_PROBLEM_
There is one span to output from the data below: the lines starting at the line with "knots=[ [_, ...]" and ending at the line with "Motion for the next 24". Output it exactly, ends included, nothing more.

_SUPPLIED RECORDS_
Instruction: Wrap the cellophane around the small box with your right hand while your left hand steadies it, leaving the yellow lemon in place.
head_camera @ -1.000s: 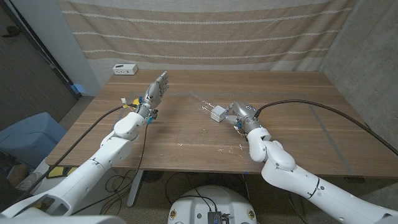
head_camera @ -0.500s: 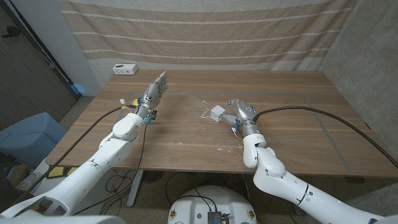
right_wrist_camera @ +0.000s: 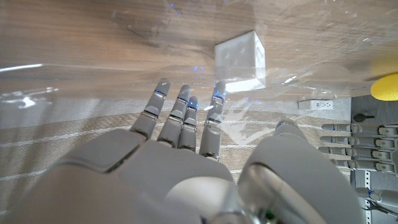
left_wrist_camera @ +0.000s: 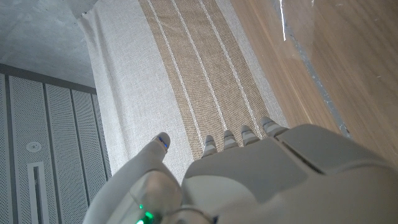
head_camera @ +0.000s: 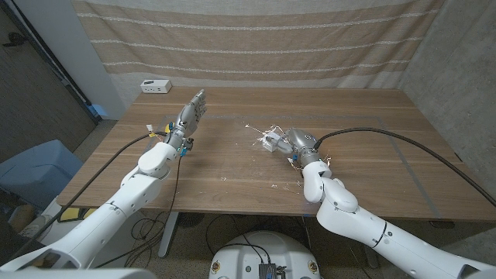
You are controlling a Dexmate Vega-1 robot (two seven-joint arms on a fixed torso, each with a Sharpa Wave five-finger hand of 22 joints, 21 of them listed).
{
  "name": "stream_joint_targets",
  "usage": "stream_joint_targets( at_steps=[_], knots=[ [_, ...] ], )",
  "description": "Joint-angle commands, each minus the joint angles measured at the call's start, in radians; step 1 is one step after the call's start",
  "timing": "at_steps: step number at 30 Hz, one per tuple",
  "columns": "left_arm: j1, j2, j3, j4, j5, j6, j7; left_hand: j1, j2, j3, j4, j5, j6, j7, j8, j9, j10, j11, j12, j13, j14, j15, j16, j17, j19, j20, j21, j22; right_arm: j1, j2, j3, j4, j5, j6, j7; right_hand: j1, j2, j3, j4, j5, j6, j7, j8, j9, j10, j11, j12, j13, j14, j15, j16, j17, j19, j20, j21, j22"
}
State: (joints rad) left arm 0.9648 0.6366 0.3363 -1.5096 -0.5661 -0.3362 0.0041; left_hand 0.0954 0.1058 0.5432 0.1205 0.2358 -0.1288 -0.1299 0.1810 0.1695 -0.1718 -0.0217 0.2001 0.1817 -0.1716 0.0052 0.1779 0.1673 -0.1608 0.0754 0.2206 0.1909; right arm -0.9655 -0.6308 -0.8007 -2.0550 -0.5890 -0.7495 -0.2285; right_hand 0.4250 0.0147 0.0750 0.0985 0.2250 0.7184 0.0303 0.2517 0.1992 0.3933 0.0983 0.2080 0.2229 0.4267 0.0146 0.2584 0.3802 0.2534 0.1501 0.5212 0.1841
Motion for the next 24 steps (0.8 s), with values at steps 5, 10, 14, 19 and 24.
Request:
stream_joint_targets(
  at_steps=[5, 10, 14, 19, 24],
  knots=[
    [0.004, 0.013, 0.002, -0.021, 0.011, 0.025, 0.006, 0.022, 0.06, 0.017, -0.007, -0.007, -0.007, 0.0, -0.001, 0.005, -0.065, 0.002, -0.002, 0.002, -0.109, 0.008, -0.001, 0.002, 0.002, 0.008, 0.002, 0.002, -0.066, -0.119, 0.143, -0.116, 0.27, 0.258, 0.028, -0.011, -0.006, -0.007, -0.001, -0.003, -0.022, 0.002, -0.016, 0.0, 0.007, 0.002, 0.005, 0.0, -0.011, 0.012, -0.003, 0.0, -0.014, 0.008, -0.012, 0.003],
    [0.001, 0.013, 0.004, -0.022, 0.013, 0.028, 0.005, 0.029, 0.064, 0.022, -0.011, -0.008, -0.009, -0.001, -0.001, 0.005, -0.067, 0.004, -0.002, 0.002, -0.111, 0.009, -0.002, 0.002, 0.003, 0.008, 0.002, 0.001, -0.076, -0.162, 0.199, -0.148, 0.374, 0.354, 0.075, -0.022, -0.019, -0.017, 0.001, -0.005, -0.024, 0.004, -0.019, -0.001, 0.011, 0.003, 0.006, 0.0, -0.009, 0.015, -0.002, 0.0, -0.015, 0.014, -0.015, 0.003],
    [-0.004, 0.009, 0.007, -0.016, 0.007, 0.026, -0.006, 0.035, 0.067, 0.027, -0.015, -0.009, -0.01, -0.001, -0.001, 0.005, -0.066, 0.006, -0.001, 0.002, -0.11, 0.01, -0.001, 0.002, 0.004, 0.008, 0.002, 0.001, -0.087, -0.193, 0.238, -0.148, 0.442, 0.458, 0.094, -0.034, -0.032, -0.028, 0.002, -0.005, -0.029, 0.008, -0.023, -0.001, 0.017, 0.008, 0.008, 0.0, -0.009, 0.019, -0.002, 0.0, -0.014, 0.017, -0.017, 0.003],
    [-0.008, 0.007, 0.007, -0.011, 0.009, 0.02, -0.006, 0.04, 0.069, 0.031, -0.018, -0.01, -0.011, 0.0, -0.001, 0.006, -0.067, 0.006, -0.001, 0.002, -0.11, 0.01, -0.001, 0.002, 0.005, 0.008, 0.002, 0.001, -0.093, -0.221, 0.269, -0.141, 0.509, 0.554, 0.13, -0.04, -0.054, -0.044, -0.007, 0.002, -0.018, 0.013, -0.026, 0.0, 0.068, 0.012, 0.024, -0.001, 0.049, 0.005, 0.024, -0.001, 0.043, 0.021, -0.002, 0.005],
    [-0.021, 0.01, 0.014, -0.006, 0.018, 0.02, -0.019, 0.046, 0.069, 0.035, -0.022, -0.012, -0.011, -0.001, 0.0, 0.006, -0.065, 0.004, 0.0, 0.002, -0.108, 0.008, -0.001, 0.001, 0.006, 0.004, 0.002, 0.001, -0.098, -0.233, 0.296, -0.14, 0.581, 0.611, 0.166, -0.032, -0.043, -0.045, -0.02, 0.014, 0.021, 0.027, -0.019, 0.0, 0.163, 0.024, 0.051, 0.0, 0.137, 0.006, 0.064, 0.002, 0.143, 0.003, 0.029, 0.007]
  ],
)
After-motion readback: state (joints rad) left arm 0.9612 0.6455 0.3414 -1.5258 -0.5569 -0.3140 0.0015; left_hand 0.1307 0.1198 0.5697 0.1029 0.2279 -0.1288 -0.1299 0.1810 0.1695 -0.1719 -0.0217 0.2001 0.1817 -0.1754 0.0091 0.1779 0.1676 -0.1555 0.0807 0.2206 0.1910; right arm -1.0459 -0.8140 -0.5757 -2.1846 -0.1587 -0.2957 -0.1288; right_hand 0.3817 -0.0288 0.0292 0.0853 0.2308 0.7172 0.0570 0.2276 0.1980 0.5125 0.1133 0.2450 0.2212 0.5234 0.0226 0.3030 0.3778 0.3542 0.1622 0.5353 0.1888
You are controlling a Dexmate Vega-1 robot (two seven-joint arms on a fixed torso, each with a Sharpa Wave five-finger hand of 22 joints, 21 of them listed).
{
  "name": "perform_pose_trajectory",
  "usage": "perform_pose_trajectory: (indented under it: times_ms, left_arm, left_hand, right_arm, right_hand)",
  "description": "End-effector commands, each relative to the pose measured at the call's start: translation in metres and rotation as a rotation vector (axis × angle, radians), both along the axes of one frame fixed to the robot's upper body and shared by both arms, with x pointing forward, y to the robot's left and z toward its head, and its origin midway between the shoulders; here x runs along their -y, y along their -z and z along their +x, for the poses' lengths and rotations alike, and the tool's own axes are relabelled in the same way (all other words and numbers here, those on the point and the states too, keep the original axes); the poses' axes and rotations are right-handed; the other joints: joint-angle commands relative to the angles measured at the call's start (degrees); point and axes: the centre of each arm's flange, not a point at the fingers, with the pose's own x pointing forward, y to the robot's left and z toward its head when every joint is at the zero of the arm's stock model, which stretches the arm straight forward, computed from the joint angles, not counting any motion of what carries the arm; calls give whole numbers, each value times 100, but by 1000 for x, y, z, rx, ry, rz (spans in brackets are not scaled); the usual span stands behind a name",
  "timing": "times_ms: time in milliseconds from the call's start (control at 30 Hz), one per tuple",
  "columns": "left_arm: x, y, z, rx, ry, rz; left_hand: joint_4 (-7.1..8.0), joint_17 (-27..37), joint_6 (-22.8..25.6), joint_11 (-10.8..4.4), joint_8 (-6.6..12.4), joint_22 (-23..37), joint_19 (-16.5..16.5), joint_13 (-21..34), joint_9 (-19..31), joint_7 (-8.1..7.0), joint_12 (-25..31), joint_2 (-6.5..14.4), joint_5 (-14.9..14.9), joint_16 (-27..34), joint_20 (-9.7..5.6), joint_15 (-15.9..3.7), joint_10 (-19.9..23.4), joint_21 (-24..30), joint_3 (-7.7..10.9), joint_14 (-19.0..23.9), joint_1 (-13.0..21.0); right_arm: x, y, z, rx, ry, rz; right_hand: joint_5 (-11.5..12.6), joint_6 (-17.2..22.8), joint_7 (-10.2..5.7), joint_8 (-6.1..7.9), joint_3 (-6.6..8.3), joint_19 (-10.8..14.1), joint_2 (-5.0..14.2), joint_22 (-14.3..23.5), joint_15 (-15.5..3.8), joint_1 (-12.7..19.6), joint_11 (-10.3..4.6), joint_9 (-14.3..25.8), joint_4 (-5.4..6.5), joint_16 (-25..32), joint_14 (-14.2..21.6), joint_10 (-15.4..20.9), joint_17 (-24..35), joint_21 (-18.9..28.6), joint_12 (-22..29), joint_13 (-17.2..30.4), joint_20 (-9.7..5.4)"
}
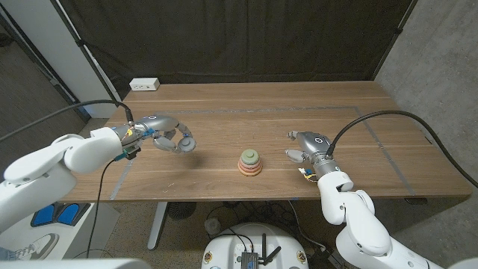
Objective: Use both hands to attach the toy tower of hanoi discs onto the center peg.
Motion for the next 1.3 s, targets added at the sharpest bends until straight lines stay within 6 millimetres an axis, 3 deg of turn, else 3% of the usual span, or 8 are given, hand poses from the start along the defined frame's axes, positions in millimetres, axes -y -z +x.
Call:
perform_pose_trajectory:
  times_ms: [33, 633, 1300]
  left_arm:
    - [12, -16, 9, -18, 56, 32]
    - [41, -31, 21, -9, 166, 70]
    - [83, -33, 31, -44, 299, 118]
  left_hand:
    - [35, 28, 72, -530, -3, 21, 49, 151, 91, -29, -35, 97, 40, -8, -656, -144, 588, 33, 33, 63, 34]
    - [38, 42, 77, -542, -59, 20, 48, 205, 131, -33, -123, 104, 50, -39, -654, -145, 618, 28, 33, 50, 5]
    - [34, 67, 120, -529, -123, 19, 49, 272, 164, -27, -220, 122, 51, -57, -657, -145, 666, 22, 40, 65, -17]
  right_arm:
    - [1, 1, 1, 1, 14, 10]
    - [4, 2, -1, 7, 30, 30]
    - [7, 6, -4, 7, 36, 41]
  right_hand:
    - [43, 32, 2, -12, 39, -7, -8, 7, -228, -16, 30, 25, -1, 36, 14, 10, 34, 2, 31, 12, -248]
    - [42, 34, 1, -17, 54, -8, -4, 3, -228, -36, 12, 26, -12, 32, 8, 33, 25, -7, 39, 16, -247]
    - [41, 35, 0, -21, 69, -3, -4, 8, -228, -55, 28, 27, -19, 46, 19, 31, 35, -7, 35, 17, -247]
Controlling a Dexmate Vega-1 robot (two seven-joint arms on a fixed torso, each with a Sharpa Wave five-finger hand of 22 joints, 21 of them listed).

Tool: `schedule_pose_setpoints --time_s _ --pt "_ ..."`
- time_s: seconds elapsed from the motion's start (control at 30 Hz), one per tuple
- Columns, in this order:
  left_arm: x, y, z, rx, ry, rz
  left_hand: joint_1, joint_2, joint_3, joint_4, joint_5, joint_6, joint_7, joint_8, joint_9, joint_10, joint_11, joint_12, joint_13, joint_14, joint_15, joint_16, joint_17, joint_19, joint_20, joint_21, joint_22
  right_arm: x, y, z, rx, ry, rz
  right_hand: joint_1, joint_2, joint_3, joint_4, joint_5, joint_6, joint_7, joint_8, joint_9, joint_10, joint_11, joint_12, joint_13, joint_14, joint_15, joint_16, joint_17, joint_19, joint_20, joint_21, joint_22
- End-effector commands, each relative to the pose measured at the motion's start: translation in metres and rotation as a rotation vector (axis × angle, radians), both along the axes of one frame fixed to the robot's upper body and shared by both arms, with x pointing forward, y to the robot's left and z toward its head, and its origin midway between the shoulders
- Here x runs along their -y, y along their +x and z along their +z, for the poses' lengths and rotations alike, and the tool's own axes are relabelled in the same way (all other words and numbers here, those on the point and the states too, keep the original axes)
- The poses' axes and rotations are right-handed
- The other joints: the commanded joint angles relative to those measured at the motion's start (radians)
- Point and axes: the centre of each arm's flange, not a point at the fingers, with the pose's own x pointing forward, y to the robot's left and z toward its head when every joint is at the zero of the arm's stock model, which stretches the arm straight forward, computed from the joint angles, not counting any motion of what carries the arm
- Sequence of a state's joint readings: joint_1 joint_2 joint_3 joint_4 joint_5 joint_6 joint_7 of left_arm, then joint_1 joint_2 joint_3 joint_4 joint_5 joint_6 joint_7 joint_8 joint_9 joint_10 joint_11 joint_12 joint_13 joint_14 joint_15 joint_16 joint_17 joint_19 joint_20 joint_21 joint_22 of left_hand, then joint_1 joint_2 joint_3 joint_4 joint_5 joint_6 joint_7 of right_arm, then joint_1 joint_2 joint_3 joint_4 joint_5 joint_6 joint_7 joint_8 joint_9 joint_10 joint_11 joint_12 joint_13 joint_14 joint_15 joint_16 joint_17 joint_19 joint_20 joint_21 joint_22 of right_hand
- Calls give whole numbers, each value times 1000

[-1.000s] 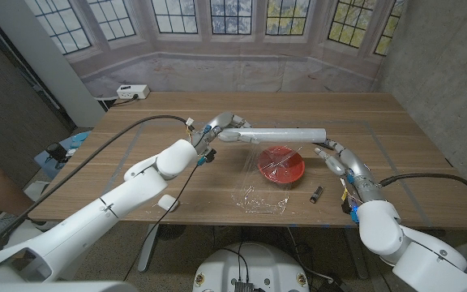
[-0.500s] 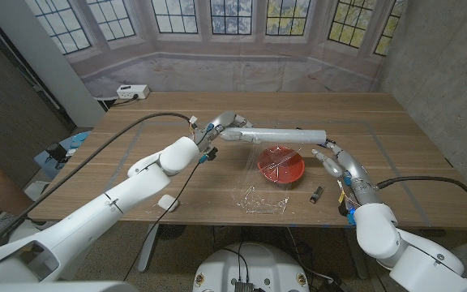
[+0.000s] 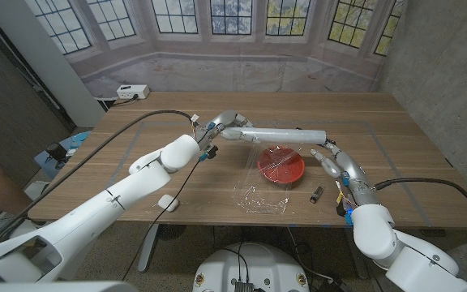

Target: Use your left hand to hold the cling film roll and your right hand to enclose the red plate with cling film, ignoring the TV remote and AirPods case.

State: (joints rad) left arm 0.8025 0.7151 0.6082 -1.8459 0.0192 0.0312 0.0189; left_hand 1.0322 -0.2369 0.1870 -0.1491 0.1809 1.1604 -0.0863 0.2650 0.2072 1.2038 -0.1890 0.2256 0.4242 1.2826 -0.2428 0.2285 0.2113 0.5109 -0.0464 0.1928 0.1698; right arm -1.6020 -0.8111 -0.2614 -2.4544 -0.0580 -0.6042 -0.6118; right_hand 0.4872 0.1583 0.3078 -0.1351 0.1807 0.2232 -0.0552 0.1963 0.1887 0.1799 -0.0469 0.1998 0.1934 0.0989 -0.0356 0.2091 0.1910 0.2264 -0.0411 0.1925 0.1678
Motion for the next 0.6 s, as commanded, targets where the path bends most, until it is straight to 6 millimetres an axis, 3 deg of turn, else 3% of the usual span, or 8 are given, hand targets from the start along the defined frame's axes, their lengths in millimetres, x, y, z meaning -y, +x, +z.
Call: schedule_pose_setpoints --time_s 0.03,0.27,0.6 --pt "1 1 6 18 18 -5 322 326 0 -2 5 5 0 4 5 7 0 -3 4 3 2 2 3 5 -2 -1 2 -1 2 -1 8 9 0 10 2 7 -2 4 6 4 0 2 6 5 -2 3 5 -61 0 1 7 -14 0 2" --pt "9 -4 10 24 16 -41 322 326 -1 -2 5 5 -1 4 5 8 0 -3 4 3 2 2 3 5 -2 -1 2 2 6 -2 9 16 -4 11 2 7 -2 4 7 5 1 2 5 5 -2 3 5 -61 -1 1 7 -15 0 2" --pt "20 -32 16 41 0 -130 322 327 0 -1 6 4 0 4 5 8 -1 -4 5 2 2 1 3 4 -2 -1 2 10 13 -5 5 27 -26 12 2 8 -2 4 7 5 0 2 4 6 -3 3 4 -61 -1 1 8 -16 0 2"
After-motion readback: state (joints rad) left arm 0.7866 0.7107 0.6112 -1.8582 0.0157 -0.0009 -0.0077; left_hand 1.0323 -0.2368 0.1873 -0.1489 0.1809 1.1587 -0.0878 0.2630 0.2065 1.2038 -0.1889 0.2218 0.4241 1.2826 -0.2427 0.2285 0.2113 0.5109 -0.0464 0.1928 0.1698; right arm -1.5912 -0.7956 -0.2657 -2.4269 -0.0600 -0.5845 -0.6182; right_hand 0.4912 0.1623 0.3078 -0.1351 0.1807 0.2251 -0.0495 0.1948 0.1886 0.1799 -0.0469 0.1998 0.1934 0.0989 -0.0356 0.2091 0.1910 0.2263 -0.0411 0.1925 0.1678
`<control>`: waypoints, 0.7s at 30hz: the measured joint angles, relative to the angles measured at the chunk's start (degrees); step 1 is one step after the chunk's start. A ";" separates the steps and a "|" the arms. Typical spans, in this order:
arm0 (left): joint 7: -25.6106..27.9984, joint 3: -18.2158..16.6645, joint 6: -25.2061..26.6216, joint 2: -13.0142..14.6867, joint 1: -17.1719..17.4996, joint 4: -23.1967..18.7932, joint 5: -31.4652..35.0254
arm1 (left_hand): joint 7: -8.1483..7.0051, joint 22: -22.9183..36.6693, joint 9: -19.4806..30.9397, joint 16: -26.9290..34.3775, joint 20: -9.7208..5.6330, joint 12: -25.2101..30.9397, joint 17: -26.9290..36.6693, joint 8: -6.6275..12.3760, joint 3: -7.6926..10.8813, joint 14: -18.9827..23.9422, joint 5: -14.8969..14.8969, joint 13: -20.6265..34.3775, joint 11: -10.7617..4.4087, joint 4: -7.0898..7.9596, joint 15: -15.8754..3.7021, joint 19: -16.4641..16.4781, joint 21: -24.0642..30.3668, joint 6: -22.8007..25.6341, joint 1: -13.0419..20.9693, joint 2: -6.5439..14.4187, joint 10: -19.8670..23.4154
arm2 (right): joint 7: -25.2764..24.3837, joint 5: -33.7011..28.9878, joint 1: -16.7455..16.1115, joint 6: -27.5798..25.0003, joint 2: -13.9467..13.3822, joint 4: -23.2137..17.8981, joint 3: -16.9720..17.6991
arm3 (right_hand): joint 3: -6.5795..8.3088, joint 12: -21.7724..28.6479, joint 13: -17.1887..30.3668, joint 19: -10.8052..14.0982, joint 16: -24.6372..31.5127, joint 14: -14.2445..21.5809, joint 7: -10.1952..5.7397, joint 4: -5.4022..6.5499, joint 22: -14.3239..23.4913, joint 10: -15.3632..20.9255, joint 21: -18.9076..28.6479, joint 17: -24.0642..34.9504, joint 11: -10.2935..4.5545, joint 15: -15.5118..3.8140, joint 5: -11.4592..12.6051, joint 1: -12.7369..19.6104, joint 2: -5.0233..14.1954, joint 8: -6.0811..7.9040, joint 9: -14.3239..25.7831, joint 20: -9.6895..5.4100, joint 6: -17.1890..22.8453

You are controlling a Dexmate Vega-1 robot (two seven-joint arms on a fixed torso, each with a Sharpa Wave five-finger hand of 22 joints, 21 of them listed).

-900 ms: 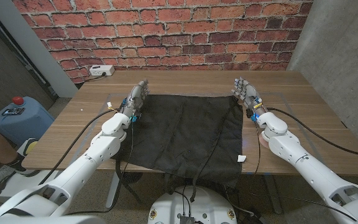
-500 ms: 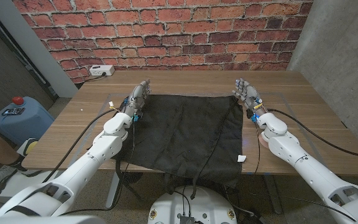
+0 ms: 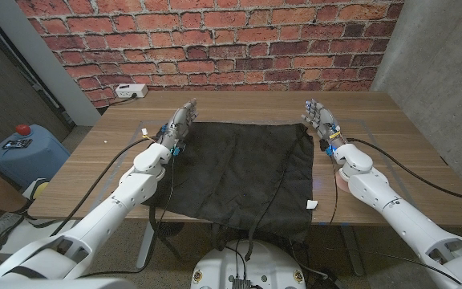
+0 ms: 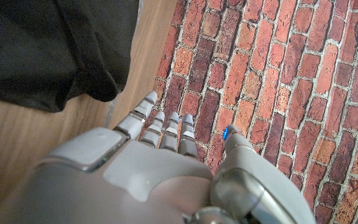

_WRITTEN ANSWER_
  "usage": "stream_joint_targets( at_steps=[_], knots=[ [_, ...] ], )",
  "description": "Joint-angle commands, each minus the joint angles measured at the call's start, in radians; step 1 is one step after the call's start",
  "timing": "at_steps: step number at 30 Hz, one per tuple",
  "columns": "left_arm: j1, j2, j3, j4, j5, j6, j7; left_hand: j1, j2, j3, j4, j5, j6, j7, j8, j9, j10, j11, j12, j13, j14, j15, j16, j17, j19, j20, j21, j22; right_arm: j1, j2, j3, j4, j5, j6, j7; right_hand: j1, j2, j3, j4, j5, j6, j7, j8, j9, j10, j11, j12, j13, j14, j15, j16, j17, j19, j20, j21, j22"
}
State: (joints rad) left arm 0.9648 0.6366 0.3363 -1.5096 -0.5661 -0.3362 0.0041; left_hand 0.0954 0.1058 0.5432 0.1205 0.2358 -0.1288 -0.1299 0.1810 0.1695 -0.1718 -0.0217 0.2001 0.1817 -0.1716 0.0052 0.1779 0.1673 -0.1608 0.0754 0.2206 0.1909; right arm -0.9655 -0.6308 -0.8007 -2.0550 -0.5890 -0.7495 -0.2285; right_hand 0.4250 0.0147 0.0750 0.0985 0.2250 0.7184 0.0303 0.2517 0.1992 0.3933 0.0983 0.2080 0.2229 0.4267 0.0146 0.2584 0.3802 0.2534 0.1501 0.5212 0.1841
Motion for the next 24 steps (0.8 s), with values at steps 5, 10, 14, 19 and 24.

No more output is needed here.